SFT-70H (Nippon Shokubai Co., Ltd., polyoxyethylene alkyl ether); 40 g
Neoperex F-65 (manufactured by Kao Corporation, sodium dodecylbenzenesulfonate); 7.7 g (active ingredient 5 g)
Coatamine 86W (manufactured by Kao Corporation, stearyltrimethylammonium chloride); 17.9 g (active ingredient 5 g)
Diethanolamine; 5g
Ethanol; 5 g
Propylene glycol; 5g
Test sample (solid content conversion): 1.5 g
Ion-exchanged water; balance (the amount of ion-exchanged water is appropriately adjusted so that the total amount is 100 g, with the amount of test sample used as the actual usage)
Thoroughly stir so that each component becomes uniform, and the turbidity value at 25 ° C. is measured using a turbidimeter (“NDH2000” manufactured by Nippon Denshoku Co., Ltd.) with Turbidity (kaolin turbidity mg / l). It was measured.
Evaluation was made according to the following criteria.
◯: Kaolin turbidity (0 or more and less than 50 (mg / l)), not visually separated, precipitated or clouded.
(Triangle | delta): Kaolin turbidity (50-200 (mg / l)), and it is slightly cloudy visually.
X: Kaolin turbidity (200 or more (mg / l)), visually turbid.

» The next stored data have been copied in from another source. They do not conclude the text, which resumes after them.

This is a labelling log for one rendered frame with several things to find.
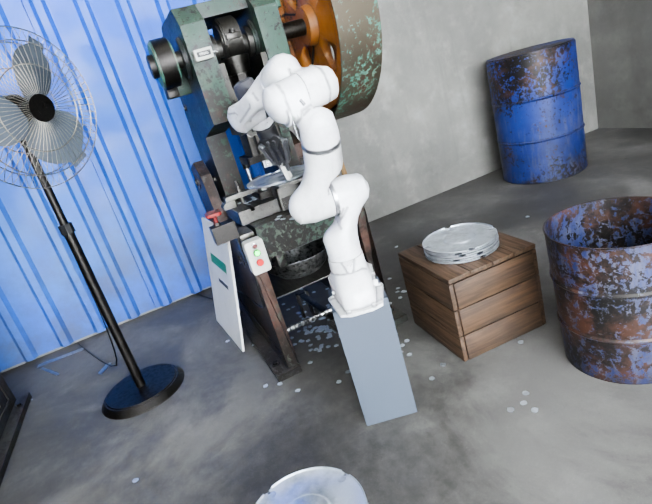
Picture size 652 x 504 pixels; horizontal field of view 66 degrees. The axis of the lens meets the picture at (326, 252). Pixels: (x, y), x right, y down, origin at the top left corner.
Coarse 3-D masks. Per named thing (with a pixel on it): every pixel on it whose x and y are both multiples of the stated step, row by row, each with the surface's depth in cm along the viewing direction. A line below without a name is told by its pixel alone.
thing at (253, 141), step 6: (234, 84) 208; (276, 126) 211; (252, 132) 207; (240, 138) 218; (246, 138) 208; (252, 138) 209; (258, 138) 207; (246, 144) 212; (252, 144) 209; (258, 144) 207; (282, 144) 214; (246, 150) 216; (252, 150) 210; (258, 150) 208; (252, 156) 211
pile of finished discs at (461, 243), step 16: (464, 224) 211; (480, 224) 206; (432, 240) 205; (448, 240) 199; (464, 240) 194; (480, 240) 192; (496, 240) 191; (432, 256) 197; (448, 256) 189; (464, 256) 188
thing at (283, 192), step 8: (280, 184) 198; (288, 184) 196; (296, 184) 211; (272, 192) 214; (280, 192) 208; (288, 192) 210; (280, 200) 209; (288, 200) 211; (280, 208) 212; (288, 208) 211
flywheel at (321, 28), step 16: (288, 0) 227; (304, 0) 212; (320, 0) 200; (288, 16) 233; (304, 16) 210; (320, 16) 205; (320, 32) 210; (336, 32) 190; (304, 48) 233; (320, 48) 216; (336, 48) 203; (304, 64) 238; (320, 64) 222; (336, 64) 208
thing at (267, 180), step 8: (296, 168) 220; (304, 168) 215; (264, 176) 224; (272, 176) 215; (280, 176) 209; (296, 176) 200; (248, 184) 215; (256, 184) 211; (264, 184) 206; (272, 184) 199

From the results shown in Table 1, the polyalkylene glycol-based polymer composition of the present invention is excellent in both compatibility with a surfactant and anti-recontamination ability, and can be suitably used as a raw material for detergent additives and the like. confirmed.

Claims (3)

A polyalkylene glycol polymer having a structure in which a plurality of oxyalkylene groups are added,
The polyalkylene glycol polymer has the following general formula (4):

(In the formula, ^{R 1} is an alkyl group of carbon number. 1 to 3, ^{Z 1} represents an oxyalkylene group having 3 carbon atoms, ^{Z 2} is .n oxyalkylene group represents an oxyalkylene group having 2 carbon atoms (-Z ¹ -) represents an average addition mole number of a number of 3 to 30, oxy represented by the sum of l and n and m is a number of from 9 to 150 .m is 0). Graft having a structure in which a polymer chain derived from a monomer component containing a carboxyl group-containing monomer as an essential component is bonded to a carbon atom of a polyoxyalkylene chain of a polyalkylene glycol compound having a structure having an alkylene group at the molecular end. A polymer comprising:
A polyalkylene glycol polymer having a mass ratio of a structural site derived from the polyalkylene glycol compound and a structural unit derived from a carboxyl group-containing monomer of 95: 5 to 60:40. The polyalkylene glycol polymer according to claim 1, wherein the polyalkylene glycol polymer has a weight average molecular weight of 300 to 5,000. A method for producing a polyalkylene glycol polymer having a structure in which a plurality of oxyalkylene groups are added,
The polyalkylene glycol polymer is derived from a monomer component containing a carboxyl group-containing monomer as an essential component at a carbon atom of a polyoxyalkylene chain of a polyalkylene glycol compound having a structure having an oxyalkylene group at the molecular end. A graft polymer having a structure in which polymer chains of
The production method comprises the following general formula (4):

(In the formula, ^{R 1} is an alkyl group of carbon number. 1 to 3, ^{Z 1} represents an oxyalkylene group having 3 carbon atoms, ^{Z 2} is .n oxyalkylene group represents an oxyalkylene group having 2 carbon atoms (-Z ¹ -) represents an average addition mole number of a number of 3 to 30, oxy represented by the sum of l and n and m is a number of from 9 to 150 .m is 0). The carboxyl group-containing monomer is essential under the condition that the polyalkylene glycol compound having a structure having an alkylene group at the molecular end and the carboxyl group-containing monomer are present in a mass ratio of 95: 5 to 60:40. The manufacturing method of the polyalkylene glycol type | system | group polymer characterized by including the process of superposing | polymerizing the monomer component contained as a component.